*Exercise prompt*: Reproduce exactly the lines below from the one containing "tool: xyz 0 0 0" through the one containing "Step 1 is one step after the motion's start", including both, and nothing else.

*Data to process*:
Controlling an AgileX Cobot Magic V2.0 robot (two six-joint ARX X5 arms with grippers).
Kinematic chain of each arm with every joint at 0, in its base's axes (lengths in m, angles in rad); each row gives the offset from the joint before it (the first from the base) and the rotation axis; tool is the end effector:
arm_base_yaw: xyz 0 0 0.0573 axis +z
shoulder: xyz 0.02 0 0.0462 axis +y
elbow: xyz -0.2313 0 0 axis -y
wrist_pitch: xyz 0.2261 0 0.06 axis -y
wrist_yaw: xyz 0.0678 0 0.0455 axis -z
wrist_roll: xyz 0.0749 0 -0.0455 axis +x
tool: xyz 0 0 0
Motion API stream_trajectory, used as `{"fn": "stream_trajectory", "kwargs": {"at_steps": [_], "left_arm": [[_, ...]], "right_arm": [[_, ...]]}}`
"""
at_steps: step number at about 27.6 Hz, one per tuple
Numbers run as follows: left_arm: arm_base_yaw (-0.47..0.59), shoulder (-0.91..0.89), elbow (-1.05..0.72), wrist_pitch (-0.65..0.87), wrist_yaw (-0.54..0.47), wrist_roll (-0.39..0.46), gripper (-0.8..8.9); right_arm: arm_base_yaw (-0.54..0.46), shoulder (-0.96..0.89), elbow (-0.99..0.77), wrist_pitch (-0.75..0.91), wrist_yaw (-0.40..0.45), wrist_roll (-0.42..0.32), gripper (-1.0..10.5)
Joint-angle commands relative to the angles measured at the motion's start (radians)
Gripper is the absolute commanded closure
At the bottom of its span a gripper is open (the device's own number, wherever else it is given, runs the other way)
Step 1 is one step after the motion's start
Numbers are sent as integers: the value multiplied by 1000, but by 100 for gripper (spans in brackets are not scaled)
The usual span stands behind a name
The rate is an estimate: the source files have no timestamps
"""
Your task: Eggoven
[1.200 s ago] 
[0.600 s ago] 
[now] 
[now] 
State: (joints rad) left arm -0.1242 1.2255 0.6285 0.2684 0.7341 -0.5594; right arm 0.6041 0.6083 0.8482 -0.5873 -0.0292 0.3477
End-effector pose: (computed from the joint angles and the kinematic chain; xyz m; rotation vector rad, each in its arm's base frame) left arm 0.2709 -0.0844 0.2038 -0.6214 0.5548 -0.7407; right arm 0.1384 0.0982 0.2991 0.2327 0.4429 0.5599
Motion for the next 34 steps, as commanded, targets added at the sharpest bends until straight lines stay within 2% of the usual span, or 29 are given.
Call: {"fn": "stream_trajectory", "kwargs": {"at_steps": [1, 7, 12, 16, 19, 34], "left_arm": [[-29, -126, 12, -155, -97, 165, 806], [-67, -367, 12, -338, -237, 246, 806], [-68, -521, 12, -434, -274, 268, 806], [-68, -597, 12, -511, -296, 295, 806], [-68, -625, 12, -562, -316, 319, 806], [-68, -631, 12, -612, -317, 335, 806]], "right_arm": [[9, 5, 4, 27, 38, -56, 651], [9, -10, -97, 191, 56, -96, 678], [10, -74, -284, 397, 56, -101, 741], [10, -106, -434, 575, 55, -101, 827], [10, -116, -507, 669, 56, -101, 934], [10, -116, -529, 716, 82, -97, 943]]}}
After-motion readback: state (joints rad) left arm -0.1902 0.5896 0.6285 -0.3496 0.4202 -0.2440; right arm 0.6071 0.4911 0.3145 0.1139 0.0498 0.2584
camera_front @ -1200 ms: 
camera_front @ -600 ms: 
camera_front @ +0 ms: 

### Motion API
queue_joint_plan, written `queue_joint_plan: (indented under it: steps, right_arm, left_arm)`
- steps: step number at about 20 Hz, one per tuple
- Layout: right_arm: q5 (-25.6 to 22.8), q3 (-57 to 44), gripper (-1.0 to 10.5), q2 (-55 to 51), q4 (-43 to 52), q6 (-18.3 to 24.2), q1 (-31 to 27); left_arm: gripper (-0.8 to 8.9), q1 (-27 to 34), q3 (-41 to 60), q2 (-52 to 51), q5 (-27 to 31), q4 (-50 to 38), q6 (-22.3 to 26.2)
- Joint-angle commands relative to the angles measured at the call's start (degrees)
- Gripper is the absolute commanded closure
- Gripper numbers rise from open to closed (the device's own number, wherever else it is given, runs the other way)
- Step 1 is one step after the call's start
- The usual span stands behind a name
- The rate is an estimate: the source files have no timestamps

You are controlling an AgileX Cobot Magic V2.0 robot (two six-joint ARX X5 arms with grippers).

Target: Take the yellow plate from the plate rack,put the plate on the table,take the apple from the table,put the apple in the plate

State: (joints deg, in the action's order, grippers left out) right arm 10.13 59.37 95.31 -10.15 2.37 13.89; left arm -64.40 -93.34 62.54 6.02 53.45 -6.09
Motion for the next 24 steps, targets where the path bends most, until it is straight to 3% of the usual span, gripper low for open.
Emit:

*Result for this exercise*:
tool: xyz 0 0 0
Motion API stream_trajectory, used as `{"fn": "stream_trajectory", "kwargs": {"at_steps": [_], "left_arm": [[_, ...]], "right_arm": [[_, ...]]}}`
"""
at_steps: step number at about 27.6 Hz, one per tuple
Numbers run as follows: left_arm: arm_base_yaw (-0.47..0.59), shoulder (-0.91..0.89), elbow (-1.05..0.72), wrist_pitch (-0.65..0.87), wrist_yaw (-0.54..0.47), wrist_roll (-0.39..0.46), gripper (-0.8..8.9); right_arm: arm_base_yaw (-0.54..0.46), shoulder (-0.96..0.89), elbow (-0.99..0.77), wrist_pitch (-0.75..0.91), wrist_yaw (-0.40..0.45), wrist_roll (-0.42..0.32), gripper (-1.0..10.5)
Joint-angle commands relative to the angles measured at the motion's start (radians)
Gripper is the absolute commanded closure
At the bottom of its span a gripper is open (the device's own number, wherever else it is given, runs the other way)
Step 1 is one step after the motion's start

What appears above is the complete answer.